Portuguese visual artist (1935–2017)

Maria Velez (November 1, 1935 — March 2, 2017) was a Portuguese contemporary artist who became well known for her paintings, engravings and tapestries. She was also a fashion designer and schoolteacher. Her vast body of work has been exhibited in many solo and group exhibitions and her paintings and tapestries are present in several museums and exhibited in numerous public spaces.

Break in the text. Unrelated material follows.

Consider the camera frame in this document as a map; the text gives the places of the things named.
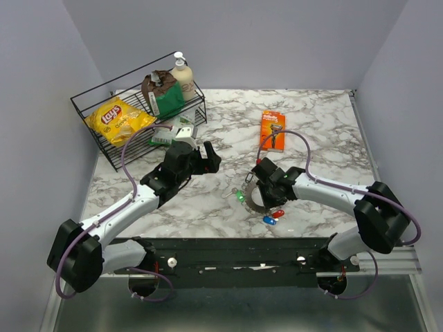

==Early life and education==
Velez was born into a well-off family in the Portuguese capital of Lisbon on 1 November 1935. She suffered from health problems and did not go to school until she was ten, having a tutor at home, from whom she learnt French, English, and German. She attended high school at the Colégio do Sagrado Coração de Maria, a Catholic school in Lisbon. When she was 15, she wanted to study painting, but her mother (also a painter) advised her to first take a business course so as not to upset her father. While doing this she took night classes in drawing nude models at the National Society of Fine Arts (SNBA), accompanied by her brother, who also liked to draw. She entered the Lisbon School of Fine Arts (ESBAL) but found the course to be very academic. At the end of her first year, she went to Switzerland and worked in the studio of a well-known Bauhaus professor. Between 1956 and 1957, she attended a fashion design course at the Kunstgewerbeschule, a vocational arts school, in Zurich, while also working in the fashion department of the textile company Vollmoeller AG, in Uster. She completed the painting course at the Lisbon School of Fine Arts in 1961 with a grade of 18 out of 20.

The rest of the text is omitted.